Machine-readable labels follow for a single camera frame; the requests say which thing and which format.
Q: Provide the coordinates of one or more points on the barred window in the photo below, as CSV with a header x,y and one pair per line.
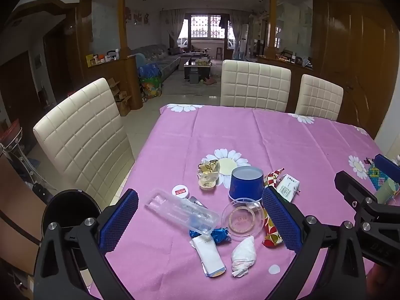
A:
x,y
207,29

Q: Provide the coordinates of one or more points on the red gold candy wrapper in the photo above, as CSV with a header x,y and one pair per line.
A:
x,y
272,176

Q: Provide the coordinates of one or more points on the grey sofa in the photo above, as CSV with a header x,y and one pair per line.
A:
x,y
159,57

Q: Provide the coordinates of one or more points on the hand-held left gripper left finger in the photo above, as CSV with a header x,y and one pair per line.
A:
x,y
120,218

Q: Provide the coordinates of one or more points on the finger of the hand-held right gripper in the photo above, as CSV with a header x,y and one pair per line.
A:
x,y
351,189
387,165

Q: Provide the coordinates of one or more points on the dark coffee table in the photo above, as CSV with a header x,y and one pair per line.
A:
x,y
197,67

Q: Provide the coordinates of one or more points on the white standing air conditioner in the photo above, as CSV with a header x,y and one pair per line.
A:
x,y
244,42

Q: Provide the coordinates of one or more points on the white tissue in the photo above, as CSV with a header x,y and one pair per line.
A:
x,y
243,254

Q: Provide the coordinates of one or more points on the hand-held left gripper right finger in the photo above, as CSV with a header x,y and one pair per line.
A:
x,y
281,218

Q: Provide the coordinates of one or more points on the black round bin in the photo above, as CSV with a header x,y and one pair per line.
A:
x,y
68,206

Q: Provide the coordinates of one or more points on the colourful beaded box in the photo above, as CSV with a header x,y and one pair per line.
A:
x,y
376,175

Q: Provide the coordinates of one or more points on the pale green tube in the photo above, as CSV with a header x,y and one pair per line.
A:
x,y
387,192

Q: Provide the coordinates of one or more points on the small round white lid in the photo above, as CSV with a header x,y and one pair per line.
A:
x,y
180,190

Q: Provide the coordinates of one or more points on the stack of cardboard boxes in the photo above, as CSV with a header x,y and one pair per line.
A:
x,y
120,98

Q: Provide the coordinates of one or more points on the wall pictures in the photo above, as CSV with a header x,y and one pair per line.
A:
x,y
137,17

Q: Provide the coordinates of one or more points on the colourful printed bag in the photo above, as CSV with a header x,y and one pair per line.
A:
x,y
150,82

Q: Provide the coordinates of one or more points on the small pudding cup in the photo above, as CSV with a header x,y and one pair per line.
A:
x,y
207,182

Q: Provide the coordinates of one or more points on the cream padded dining chair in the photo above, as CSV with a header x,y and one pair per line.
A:
x,y
318,98
84,137
254,84

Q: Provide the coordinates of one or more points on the blue paper cup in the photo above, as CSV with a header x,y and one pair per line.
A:
x,y
245,184

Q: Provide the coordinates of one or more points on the wooden half wall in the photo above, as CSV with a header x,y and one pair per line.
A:
x,y
125,78

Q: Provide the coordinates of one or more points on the clear round plastic lid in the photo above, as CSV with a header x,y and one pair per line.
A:
x,y
242,220

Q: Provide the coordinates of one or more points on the wooden pillar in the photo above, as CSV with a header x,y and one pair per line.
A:
x,y
272,22
122,22

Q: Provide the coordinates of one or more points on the gold foil wrapper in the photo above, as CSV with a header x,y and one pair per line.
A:
x,y
207,166

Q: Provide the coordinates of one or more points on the red yellow snack wrapper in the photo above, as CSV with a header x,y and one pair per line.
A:
x,y
270,234

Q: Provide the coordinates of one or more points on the brown wooden cabinet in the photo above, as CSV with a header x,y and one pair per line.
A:
x,y
15,212

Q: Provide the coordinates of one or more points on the white milk carton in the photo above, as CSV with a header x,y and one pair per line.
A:
x,y
287,187

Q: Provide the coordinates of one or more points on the row of small packages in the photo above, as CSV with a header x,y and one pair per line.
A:
x,y
101,58

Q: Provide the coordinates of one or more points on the pink floral tablecloth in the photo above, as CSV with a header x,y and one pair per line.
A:
x,y
250,137

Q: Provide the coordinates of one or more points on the blue foil wrapper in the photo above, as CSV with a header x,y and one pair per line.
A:
x,y
218,234

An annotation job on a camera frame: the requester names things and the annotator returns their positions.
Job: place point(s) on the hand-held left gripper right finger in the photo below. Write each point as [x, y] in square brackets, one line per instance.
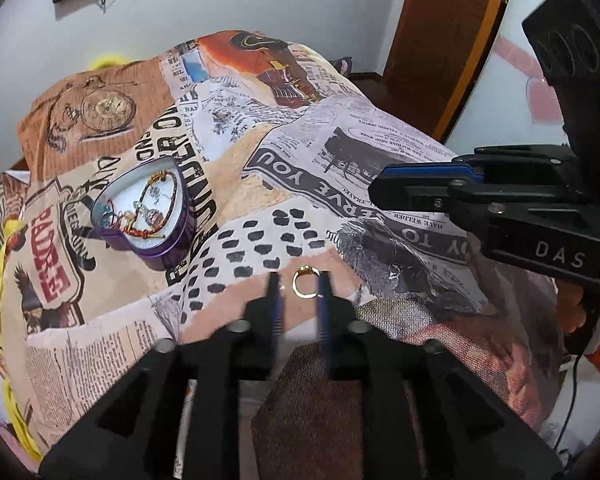
[324, 305]

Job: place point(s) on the yellow pillow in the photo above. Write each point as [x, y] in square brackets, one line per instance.
[107, 60]

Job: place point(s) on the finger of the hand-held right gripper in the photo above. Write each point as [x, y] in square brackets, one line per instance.
[430, 170]
[410, 192]

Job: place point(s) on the yellow cloth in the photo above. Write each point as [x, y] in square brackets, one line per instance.
[0, 320]

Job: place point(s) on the purple heart-shaped tin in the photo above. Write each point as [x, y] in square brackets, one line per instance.
[172, 240]

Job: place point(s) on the brown wooden door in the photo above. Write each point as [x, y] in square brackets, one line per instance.
[440, 35]

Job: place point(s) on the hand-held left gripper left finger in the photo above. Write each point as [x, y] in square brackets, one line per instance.
[275, 305]

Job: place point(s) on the person's right hand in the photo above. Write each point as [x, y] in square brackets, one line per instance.
[572, 307]

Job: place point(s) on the newspaper print blanket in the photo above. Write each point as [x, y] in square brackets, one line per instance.
[305, 200]

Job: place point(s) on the dark pillow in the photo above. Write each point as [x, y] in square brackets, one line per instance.
[342, 65]

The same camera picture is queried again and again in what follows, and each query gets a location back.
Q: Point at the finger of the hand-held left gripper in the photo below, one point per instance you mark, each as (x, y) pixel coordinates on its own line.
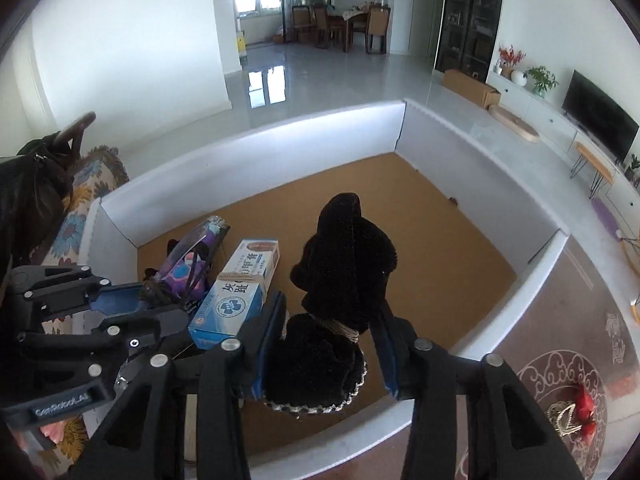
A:
(122, 300)
(150, 327)

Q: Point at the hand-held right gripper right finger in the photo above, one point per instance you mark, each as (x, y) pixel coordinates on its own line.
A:
(387, 360)

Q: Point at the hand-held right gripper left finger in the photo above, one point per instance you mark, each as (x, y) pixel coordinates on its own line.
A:
(260, 360)

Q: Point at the blue lens glasses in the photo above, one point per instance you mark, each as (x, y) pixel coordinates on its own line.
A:
(152, 291)

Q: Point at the blue white medicine box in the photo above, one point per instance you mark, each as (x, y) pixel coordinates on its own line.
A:
(225, 310)

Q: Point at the purple toy package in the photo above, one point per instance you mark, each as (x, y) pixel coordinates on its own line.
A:
(182, 272)

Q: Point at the black velvet hair bow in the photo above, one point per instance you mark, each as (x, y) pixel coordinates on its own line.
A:
(345, 270)

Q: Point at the large white box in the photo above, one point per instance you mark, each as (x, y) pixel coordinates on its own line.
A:
(350, 130)

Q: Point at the beige elastic band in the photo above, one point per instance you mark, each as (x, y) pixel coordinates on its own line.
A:
(240, 275)

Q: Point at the black leather bag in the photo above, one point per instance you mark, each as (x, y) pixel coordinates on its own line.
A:
(30, 195)

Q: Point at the red cloth pouch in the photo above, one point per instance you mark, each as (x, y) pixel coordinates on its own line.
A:
(582, 402)

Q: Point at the purple floor mat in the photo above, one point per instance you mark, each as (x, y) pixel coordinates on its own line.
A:
(607, 220)

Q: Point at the oval wooden board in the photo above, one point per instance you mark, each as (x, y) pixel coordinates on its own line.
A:
(515, 122)

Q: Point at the yellow bin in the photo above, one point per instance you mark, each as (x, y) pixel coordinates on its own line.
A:
(242, 50)

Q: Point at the flat cardboard box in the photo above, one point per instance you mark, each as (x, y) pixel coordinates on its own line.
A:
(470, 87)

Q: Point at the wooden bench with metal legs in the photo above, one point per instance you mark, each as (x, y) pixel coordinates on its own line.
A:
(592, 157)

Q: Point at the white television cabinet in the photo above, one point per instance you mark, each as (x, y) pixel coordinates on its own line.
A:
(545, 110)

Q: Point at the white round vase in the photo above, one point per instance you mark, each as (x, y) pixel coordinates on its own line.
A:
(518, 78)

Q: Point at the small green potted plant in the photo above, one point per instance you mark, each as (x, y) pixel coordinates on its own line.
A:
(634, 165)

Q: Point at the bushy green potted plant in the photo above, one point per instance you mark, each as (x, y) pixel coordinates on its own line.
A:
(541, 79)

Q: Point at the black television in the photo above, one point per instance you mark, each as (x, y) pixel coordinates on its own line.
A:
(600, 110)

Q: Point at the red flower bouquet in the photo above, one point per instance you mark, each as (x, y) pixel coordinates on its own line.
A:
(511, 55)

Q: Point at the wooden dining chair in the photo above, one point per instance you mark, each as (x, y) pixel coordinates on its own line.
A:
(322, 25)
(302, 22)
(378, 25)

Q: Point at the wooden dining table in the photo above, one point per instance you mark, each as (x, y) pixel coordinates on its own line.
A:
(350, 20)

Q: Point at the white door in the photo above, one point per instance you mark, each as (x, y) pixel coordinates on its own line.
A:
(425, 10)

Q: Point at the dark glass display cabinet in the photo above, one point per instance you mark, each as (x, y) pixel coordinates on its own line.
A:
(470, 10)

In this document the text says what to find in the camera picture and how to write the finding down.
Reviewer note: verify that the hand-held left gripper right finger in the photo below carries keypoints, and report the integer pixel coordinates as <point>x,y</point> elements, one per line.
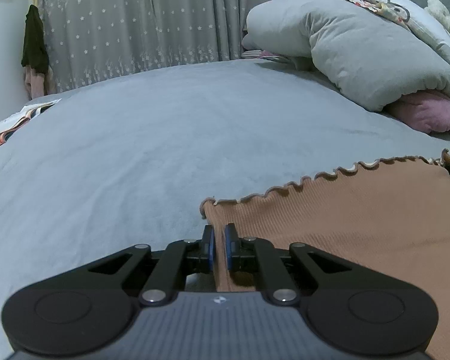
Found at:
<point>230,249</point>

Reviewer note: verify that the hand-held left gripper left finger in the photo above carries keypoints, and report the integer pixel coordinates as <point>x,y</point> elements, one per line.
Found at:
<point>209,249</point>

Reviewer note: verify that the brown ribbed ruffled garment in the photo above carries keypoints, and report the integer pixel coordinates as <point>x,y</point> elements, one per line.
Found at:
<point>341,225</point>

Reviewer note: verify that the pink pillow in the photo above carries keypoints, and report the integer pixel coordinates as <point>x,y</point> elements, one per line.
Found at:
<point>429,114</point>

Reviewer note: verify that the white pillow with grey flowers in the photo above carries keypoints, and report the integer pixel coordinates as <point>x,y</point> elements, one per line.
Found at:
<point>431,26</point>

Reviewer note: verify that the white plush toy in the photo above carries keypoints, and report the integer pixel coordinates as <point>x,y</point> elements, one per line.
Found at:
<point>446,18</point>

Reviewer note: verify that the grey quilt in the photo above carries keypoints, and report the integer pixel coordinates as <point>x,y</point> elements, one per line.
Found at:
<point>352,52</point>

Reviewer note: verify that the floral ruffled cloth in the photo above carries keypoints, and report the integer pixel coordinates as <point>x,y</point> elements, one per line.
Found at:
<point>375,3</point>

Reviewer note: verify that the striped cloth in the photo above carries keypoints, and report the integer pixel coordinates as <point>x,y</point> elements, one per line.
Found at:
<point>270,55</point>

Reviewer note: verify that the open book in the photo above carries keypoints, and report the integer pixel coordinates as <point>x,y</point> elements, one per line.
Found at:
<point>18,120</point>

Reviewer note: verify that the grey star-patterned curtain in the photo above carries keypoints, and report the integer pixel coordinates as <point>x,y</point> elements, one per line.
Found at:
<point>142,22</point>

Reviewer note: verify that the pink hanging garment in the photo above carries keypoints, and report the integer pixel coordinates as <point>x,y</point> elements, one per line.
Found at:
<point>35,82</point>

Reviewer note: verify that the dark green hanging garment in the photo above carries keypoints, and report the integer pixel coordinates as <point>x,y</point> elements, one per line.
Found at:
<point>34,41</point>

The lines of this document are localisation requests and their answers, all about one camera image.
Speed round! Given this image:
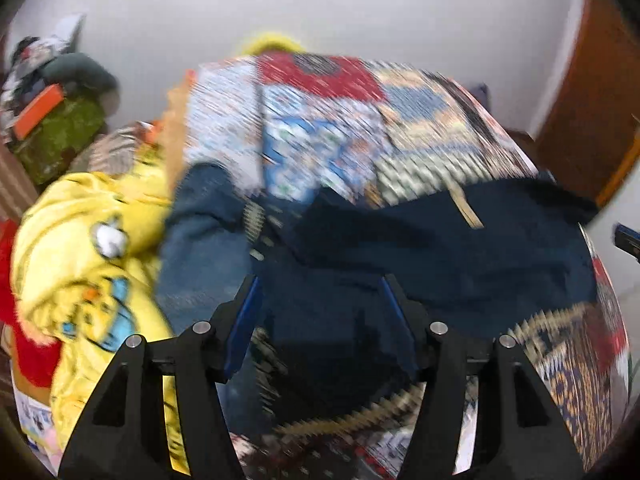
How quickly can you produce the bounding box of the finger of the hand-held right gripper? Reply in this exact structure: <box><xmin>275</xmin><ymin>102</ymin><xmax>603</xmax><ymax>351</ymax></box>
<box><xmin>614</xmin><ymin>223</ymin><xmax>640</xmax><ymax>264</ymax></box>

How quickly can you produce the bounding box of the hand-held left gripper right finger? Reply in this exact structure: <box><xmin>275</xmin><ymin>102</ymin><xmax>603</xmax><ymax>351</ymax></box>
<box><xmin>378</xmin><ymin>274</ymin><xmax>587</xmax><ymax>480</ymax></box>

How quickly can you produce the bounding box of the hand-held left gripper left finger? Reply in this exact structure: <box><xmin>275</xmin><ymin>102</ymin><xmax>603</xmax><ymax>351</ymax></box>
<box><xmin>57</xmin><ymin>275</ymin><xmax>264</xmax><ymax>480</ymax></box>

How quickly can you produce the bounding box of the navy patterned hooded garment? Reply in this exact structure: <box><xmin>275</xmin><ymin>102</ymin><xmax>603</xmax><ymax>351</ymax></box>
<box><xmin>220</xmin><ymin>177</ymin><xmax>626</xmax><ymax>442</ymax></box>

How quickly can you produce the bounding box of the pile of clothes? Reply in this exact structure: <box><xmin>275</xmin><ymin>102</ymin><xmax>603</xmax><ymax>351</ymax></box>
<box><xmin>0</xmin><ymin>14</ymin><xmax>87</xmax><ymax>131</ymax></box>

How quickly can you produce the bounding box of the blue denim garment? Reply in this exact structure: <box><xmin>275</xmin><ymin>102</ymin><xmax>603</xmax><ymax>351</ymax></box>
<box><xmin>157</xmin><ymin>162</ymin><xmax>282</xmax><ymax>442</ymax></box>

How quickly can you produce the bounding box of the brown wooden door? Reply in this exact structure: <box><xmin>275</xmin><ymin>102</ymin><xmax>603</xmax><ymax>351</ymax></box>
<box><xmin>534</xmin><ymin>0</ymin><xmax>640</xmax><ymax>207</ymax></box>

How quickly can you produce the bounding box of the yellow printed garment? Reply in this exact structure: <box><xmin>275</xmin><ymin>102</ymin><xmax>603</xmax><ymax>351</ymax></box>
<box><xmin>10</xmin><ymin>159</ymin><xmax>192</xmax><ymax>477</ymax></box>

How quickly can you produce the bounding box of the tan cloth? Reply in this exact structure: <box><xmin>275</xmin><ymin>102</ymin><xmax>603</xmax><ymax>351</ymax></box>
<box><xmin>159</xmin><ymin>80</ymin><xmax>194</xmax><ymax>192</ymax></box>

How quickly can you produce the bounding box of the red fluffy cloth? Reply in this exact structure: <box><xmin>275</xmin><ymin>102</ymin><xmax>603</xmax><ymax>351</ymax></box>
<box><xmin>0</xmin><ymin>220</ymin><xmax>62</xmax><ymax>404</ymax></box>

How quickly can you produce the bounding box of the patchwork bed blanket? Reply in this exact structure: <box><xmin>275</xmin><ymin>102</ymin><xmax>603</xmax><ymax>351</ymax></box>
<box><xmin>184</xmin><ymin>52</ymin><xmax>634</xmax><ymax>480</ymax></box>

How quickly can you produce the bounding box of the striped cloth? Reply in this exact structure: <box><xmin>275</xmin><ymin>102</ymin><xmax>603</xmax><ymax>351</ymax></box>
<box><xmin>82</xmin><ymin>120</ymin><xmax>152</xmax><ymax>177</ymax></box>

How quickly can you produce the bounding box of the green patterned cloth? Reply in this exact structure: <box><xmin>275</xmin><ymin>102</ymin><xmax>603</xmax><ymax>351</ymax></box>
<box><xmin>10</xmin><ymin>95</ymin><xmax>109</xmax><ymax>187</ymax></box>

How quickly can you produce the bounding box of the yellow round object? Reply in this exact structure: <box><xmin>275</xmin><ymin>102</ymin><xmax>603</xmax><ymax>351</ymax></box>
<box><xmin>239</xmin><ymin>31</ymin><xmax>307</xmax><ymax>57</ymax></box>

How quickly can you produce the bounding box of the orange box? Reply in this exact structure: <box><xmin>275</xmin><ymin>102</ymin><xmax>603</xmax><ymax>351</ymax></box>
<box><xmin>12</xmin><ymin>84</ymin><xmax>67</xmax><ymax>139</ymax></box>

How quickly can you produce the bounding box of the grey-green pillow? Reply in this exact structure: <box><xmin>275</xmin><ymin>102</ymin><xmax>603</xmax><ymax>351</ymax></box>
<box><xmin>42</xmin><ymin>52</ymin><xmax>122</xmax><ymax>104</ymax></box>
____________________
WHAT IS BEING ASKED: Only the lines above that include the word "cabinet" belong in the answer; copy each one.

TASK OUTPUT:
Q: Provide the coordinates of one or more points on the brown wooden cabinet in the photo above, as CSV with a header x,y and one pair per line.
Q: Point at the white television cabinet in the photo above, one point per instance you mark, each as (x, y) pixel coordinates on its own line.
Q: Point at the dark glass display cabinet in the photo above, one point per instance you mark, each as (x, y) pixel coordinates on its own line.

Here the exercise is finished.